Section 1.Confidentiality. Mr. Chlapaty recognizes and acknowledges that he has and may, in the future, have access to confidential and proprietary information of the Company by virtue of attendance at Board meetings and otherwise through his position as Chairman Emeritus, which constitutes valuable, special and unique assets of the Company. As used herein, the term “Confidential Information” means all information (i) relating to the Company and/or its affiliates of a confidential or non-public nature, including without limitation all data, technology, inventions, discoveries, processes, techniques, trade secrets, formulae, results of investigations and experiments, marketing, production, pricing, buying and sales information, customer lists and other customer information relating to the Company and/or its affiliates, which have been disclosed to Mr. Chlapaty or developed or otherwise obtained by Mr. Chlapaty during his service as director or Chairman Emeritus or (ii) relating to third parties of a confidential or non-public nature disclosed to Mr. Chlapaty during his service as director or Chairman Emeritus to the extent the Company or any of its affiliates remains subject to confidentiality or use restrictions in favor of a third party with respect to such information, other than any information that is or becomes within the public domain, other than through a breach of this Agreement.

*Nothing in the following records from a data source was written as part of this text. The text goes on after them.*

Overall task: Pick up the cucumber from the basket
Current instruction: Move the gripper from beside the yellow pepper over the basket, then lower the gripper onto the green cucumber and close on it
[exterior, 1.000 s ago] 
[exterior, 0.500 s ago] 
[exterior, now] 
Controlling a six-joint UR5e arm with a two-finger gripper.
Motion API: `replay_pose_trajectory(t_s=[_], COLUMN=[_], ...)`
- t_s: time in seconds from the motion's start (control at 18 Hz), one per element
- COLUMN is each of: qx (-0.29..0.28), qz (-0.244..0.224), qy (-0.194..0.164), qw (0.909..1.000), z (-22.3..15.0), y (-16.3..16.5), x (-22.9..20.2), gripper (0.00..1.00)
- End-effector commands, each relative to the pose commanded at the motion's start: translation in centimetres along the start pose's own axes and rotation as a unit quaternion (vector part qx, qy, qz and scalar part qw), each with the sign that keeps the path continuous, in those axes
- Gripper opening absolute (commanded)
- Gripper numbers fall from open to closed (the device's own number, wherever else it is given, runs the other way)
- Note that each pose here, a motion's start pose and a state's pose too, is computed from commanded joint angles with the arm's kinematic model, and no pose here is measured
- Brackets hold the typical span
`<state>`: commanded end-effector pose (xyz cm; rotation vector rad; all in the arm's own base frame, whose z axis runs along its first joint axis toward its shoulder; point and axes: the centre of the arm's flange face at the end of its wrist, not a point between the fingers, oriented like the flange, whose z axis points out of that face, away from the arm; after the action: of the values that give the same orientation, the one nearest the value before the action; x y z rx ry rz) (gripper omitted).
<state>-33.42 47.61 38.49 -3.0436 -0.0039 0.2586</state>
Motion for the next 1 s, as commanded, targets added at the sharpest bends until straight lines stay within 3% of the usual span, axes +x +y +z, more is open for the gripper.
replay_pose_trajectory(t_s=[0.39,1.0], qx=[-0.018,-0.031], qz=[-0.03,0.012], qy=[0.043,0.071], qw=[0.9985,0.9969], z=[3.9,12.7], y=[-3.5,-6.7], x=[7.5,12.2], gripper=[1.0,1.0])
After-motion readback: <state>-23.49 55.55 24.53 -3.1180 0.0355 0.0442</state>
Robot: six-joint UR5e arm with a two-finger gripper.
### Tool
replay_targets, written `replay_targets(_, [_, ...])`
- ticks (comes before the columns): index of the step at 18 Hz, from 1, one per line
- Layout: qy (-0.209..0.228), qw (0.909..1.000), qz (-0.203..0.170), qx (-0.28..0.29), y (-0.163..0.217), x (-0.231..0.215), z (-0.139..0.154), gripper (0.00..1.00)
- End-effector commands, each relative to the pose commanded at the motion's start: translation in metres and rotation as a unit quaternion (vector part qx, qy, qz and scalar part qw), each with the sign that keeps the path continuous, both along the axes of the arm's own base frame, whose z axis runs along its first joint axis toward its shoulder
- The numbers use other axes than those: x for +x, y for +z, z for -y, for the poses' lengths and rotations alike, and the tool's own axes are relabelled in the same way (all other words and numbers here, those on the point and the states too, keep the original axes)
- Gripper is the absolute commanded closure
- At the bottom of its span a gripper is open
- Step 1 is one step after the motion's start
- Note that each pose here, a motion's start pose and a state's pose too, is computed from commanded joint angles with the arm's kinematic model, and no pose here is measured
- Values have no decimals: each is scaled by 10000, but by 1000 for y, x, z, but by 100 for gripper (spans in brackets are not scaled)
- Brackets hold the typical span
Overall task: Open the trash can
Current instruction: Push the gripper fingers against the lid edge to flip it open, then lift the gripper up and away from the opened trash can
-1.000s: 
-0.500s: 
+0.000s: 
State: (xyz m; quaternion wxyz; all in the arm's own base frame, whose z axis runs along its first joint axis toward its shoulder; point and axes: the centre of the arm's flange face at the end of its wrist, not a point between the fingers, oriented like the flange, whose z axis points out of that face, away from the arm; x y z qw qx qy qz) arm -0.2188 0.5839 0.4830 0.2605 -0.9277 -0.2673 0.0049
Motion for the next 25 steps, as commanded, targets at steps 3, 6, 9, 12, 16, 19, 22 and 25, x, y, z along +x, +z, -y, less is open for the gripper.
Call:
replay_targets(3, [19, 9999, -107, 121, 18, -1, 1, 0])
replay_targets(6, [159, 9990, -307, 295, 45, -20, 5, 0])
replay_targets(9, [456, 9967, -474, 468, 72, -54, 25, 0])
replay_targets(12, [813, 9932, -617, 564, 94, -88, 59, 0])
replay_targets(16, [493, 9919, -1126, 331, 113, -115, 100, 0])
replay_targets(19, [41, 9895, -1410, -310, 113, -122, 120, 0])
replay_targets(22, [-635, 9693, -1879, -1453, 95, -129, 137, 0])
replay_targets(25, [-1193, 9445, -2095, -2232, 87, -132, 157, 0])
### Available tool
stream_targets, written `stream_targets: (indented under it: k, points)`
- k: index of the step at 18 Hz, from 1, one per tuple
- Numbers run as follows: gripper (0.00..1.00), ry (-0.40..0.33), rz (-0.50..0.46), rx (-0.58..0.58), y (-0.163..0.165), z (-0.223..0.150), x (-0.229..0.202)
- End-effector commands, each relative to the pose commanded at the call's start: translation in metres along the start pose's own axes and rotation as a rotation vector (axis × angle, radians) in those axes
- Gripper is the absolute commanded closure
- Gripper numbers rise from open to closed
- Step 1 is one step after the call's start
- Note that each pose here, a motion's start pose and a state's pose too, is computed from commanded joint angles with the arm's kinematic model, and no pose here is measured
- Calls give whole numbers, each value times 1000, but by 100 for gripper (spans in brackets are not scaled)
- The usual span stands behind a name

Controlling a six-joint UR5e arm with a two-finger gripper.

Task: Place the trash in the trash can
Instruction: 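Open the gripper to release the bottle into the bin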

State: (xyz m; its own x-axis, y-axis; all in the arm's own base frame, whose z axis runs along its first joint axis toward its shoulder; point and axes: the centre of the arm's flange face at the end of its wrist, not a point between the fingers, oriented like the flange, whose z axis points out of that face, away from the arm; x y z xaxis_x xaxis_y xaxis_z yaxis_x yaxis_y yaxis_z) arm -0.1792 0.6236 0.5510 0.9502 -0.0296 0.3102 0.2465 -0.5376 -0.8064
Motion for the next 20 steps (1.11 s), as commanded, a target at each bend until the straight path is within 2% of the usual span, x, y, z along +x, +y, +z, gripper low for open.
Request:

Mr. Chlapaty acknowledges that Confidential Information is and shall remain the property of the Company. Mr. Chlapaty shall not, either during or after his service as Chairman Emeritus, except in connection with his service as Chairman Emeritus, directly or indirectly use or disclose to any Person any Confidential Information unless required to do so by applicable law or any
governmental authority, or otherwise use all or any part of the Confidential Information for personal gain or in detriment to the Company. Upon request of the Company, at any time during the course of his service as Chairman Emeritus, upon termination of his service as Chairman Emeritus or thereafter, Mr. Chlapaty shall promptly return to the Company all records relating to Confidential Information in whatever form they exist, and by whomever prepared, which are then in his custody, possession and/or control.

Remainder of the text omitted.